Hi sraditya Hw did u go with ur mrt ..


----------



## CollegeGirl (Nov 10, 2012)

sraditya said:


> Hello Owen
> Just wondering, if an Offshore application can be lodged while I'm Onshore ?


I can answer that for you - no, offshore applications MUST be lodged while you're offshore.


----------



## sraditya (Feb 4, 2014)

Hi All
Just to give you an update on my case.
I just got the refusal notification from MRT.
however the member recommended us to the Minister considering it as a genuine relationship.
Does anyone know what they chances are if we were recommended to the minister by the MRT member ?


----------



## bradley (Jul 1, 2012)

In my experience i never heard people win the ministerial if they think your relationship is not genuine my idea in this case for you is to reapply again offshore.if you got refusal notification by the department and now from MRT no away you will win the ministerial intervention.


----------



## sraditya (Feb 4, 2014)

Hi Bradley

MRT or DIBP considered our relationship as genuine. It's only the time factor.

Please see below what the member has to say.

" The applicant has requested and the Tribunal has agreed, to refer the case to the department for consideration by the minister pursuant to s.351 which gives the minister a discretion to substitute for a decision of the Tribunal another decision that is more favourable to the applicant, if the minister thinks that is in the public interest to do so "

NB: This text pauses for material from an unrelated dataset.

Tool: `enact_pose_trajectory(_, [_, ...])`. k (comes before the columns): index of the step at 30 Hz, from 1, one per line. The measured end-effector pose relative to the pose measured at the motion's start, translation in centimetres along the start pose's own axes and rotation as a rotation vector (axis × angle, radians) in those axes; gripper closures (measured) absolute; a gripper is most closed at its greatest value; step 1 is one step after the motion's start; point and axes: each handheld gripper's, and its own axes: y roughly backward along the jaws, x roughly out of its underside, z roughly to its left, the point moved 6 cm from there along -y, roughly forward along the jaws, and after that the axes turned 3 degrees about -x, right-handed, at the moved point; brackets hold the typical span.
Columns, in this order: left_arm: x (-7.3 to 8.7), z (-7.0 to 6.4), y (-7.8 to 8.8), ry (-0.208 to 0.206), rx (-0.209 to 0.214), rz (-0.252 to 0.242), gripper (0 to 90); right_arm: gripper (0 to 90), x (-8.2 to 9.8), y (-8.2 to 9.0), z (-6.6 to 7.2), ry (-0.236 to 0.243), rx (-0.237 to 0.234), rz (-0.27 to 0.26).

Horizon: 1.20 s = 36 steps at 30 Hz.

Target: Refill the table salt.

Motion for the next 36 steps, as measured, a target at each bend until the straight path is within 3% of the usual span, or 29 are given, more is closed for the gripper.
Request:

"Whilst the tribunal has not assessed the nature of the relationship between the applicant and the sponsor, the Tribunal considers that if the Schedule 3 criteria were not at issue in this matter the applicant may have been successful in being granted a partner visa based on his de-facto relationship with the sponsor. The tribunal notes that it is generally accepted by the delegate and the Tribunal that the relationship between the applicant and the sponsor was of 14 1/2 months duration and therefore would meet the 12 month requirement for a de-facto relationship at the time of applicatio. However at the time of application the relationship between the applicant and the sponsor had not been a long standing relationship for two years or longer for the purposes of waiving Schedule 3 criteria which, in the view of the Tribunal, leads to an unfair outcome in the current matter. "


----------



## bradley (Jul 1, 2012)

Finger cross sraditya mark is the man you need. good luck and let us know what happen :-\


----------